» **YOUR INSTRUCTIONS**
Only the lines holding "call" are wanted; find them in the listing and return each one.

» **DATA PROVIDED**
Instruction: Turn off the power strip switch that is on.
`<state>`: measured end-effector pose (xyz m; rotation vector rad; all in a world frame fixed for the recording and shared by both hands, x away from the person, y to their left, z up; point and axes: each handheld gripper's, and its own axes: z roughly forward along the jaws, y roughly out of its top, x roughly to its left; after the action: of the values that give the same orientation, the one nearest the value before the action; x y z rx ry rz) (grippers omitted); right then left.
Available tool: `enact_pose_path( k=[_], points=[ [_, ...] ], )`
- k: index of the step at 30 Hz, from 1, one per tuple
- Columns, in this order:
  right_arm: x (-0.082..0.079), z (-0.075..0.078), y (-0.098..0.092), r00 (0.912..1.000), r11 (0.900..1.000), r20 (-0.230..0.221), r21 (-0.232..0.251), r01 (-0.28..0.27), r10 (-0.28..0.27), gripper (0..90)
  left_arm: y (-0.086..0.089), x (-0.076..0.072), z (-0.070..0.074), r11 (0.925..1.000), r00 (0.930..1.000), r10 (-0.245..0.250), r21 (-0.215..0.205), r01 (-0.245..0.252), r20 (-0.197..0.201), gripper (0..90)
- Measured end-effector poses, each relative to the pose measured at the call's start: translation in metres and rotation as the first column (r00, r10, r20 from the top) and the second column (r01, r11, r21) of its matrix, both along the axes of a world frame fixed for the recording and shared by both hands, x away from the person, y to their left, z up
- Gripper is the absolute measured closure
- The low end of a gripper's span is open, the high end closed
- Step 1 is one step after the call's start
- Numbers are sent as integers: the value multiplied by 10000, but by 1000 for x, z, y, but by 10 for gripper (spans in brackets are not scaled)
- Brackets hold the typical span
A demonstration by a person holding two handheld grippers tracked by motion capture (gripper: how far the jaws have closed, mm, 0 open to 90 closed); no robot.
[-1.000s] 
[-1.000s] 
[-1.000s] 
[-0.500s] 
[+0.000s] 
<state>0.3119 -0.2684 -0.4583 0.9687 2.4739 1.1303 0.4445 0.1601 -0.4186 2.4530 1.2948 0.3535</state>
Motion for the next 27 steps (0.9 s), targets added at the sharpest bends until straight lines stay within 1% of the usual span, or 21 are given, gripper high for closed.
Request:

» **FINISHED EXERCISE**
- Measured end-effector poses, each relative to the pose measured at the call's start: translation in metres and rotation as the first column (r00, r10, r20 from the top) and the second column (r01, r11, r21) of its matrix, both along the axes of a world frame fixed for the recording and shared by both hands, x away from the person, y to their left, z up
- Step 1 is one step after the call's start

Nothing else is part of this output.